Summary of tips for using Javascript conditional judgment_javascript tips

Consider the following code

if (node.nextSibling.className == ...) {
...
}

in node or node.nextSibling is empty (null ), an error will be returned. So, the code for the usual solution is

if ((node) && (next = node.nextSibling) && ... ) {
...
}

Then, when the condition is judged to be one or more, the code will form the following situation

if (
(node) &&
(node.nextSibling) &&
(node.nextSibling) .className == ...)
... ) {
...
}

As the judgment conditions continue to increase, the code will become very "ugly" .
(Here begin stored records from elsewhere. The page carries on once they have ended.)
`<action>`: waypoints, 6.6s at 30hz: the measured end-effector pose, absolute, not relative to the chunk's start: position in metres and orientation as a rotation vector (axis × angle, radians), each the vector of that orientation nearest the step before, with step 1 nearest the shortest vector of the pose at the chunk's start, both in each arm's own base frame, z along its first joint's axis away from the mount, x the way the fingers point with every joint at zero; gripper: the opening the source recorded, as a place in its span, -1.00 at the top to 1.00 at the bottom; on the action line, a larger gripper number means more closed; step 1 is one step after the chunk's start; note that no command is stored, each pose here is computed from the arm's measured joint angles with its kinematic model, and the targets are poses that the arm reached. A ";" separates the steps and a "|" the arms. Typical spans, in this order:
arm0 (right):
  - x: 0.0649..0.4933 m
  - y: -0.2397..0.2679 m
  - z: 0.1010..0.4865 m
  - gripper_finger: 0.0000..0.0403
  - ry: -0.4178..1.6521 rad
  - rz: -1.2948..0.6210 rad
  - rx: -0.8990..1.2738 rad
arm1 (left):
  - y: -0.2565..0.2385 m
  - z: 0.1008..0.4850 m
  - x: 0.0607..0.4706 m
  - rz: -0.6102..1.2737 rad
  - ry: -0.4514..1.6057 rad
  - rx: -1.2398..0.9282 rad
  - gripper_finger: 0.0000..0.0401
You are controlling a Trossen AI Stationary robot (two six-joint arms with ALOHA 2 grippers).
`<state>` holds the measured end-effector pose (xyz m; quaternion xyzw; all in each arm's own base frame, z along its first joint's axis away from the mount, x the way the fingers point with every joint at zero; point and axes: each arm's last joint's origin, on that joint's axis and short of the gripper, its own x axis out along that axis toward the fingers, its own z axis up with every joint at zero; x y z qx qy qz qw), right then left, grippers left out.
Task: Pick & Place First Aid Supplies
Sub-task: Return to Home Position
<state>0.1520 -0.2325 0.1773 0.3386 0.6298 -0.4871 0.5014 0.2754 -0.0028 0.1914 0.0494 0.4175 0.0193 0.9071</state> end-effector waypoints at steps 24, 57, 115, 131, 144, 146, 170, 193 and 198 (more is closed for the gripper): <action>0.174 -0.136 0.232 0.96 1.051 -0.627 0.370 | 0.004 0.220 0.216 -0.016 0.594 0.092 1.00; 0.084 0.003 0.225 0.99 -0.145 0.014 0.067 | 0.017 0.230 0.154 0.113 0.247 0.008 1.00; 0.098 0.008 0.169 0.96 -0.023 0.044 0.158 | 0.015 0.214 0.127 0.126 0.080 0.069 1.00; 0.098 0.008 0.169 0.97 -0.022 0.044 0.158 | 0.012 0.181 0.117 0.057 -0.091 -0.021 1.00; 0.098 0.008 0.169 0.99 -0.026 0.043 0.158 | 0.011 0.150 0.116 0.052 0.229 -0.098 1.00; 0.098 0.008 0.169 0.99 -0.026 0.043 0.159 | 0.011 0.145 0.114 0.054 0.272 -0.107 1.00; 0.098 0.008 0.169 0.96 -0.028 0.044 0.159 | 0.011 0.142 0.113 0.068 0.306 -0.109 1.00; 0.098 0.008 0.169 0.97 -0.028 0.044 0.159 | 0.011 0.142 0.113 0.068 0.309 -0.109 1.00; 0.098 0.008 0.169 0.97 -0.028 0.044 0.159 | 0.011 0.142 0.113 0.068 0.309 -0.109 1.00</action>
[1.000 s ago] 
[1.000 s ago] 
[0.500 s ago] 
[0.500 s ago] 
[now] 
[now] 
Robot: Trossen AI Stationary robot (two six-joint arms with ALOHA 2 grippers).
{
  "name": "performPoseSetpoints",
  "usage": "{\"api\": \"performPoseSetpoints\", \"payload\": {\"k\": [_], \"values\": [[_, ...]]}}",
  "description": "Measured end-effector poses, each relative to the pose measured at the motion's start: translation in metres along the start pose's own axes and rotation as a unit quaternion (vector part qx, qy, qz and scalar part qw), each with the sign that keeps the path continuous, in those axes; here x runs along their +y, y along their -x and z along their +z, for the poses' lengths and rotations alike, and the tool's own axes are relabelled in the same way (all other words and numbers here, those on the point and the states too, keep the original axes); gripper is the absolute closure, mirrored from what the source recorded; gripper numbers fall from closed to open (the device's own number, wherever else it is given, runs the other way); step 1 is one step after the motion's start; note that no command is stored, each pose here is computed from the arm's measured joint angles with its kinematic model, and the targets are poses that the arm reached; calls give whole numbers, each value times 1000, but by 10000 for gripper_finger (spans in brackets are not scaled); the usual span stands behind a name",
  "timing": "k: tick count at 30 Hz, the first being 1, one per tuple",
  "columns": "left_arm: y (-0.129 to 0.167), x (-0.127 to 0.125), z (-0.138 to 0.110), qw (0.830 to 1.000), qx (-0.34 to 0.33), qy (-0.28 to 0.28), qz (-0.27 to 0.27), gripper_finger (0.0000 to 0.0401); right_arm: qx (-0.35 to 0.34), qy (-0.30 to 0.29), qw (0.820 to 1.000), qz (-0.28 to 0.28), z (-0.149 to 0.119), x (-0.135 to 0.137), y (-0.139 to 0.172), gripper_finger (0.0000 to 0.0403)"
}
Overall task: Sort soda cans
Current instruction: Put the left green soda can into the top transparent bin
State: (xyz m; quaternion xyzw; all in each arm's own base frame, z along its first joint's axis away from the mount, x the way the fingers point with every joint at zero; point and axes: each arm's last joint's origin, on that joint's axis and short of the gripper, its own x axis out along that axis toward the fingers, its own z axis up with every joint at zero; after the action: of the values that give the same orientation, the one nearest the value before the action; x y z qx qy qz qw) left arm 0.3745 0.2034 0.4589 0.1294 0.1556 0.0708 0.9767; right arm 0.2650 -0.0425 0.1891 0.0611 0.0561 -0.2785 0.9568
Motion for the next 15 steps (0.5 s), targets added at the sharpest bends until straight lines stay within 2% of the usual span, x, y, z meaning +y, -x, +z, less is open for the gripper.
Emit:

There is a small "trick" that can simplify the conditional judgment expression. We can add an empty object ({}) or zero (0) as an alternative

if ( next = (node ​​|| 0).nextSibling) ) {
...
}

Then, the above code can be written like this

if (((node ​​|| 0).nextSibling || 0).className == ...) {
...
}

--Split--

Personally, the above code will be very streamlined from a certain perspective. However, in the actual daily coding process, especially when multiple people cooperate, these codes may cause certain troubles to other developers.

As Xiao Ma said, if you are already using certain frameworks, specific issues need to be analyzed in detail. For example, the above conditional judgment code can be used using YUI coding.

YAHOO.util.Dom.hasClass(el, className)

appears to be more streamlined and easier than the above code. understand.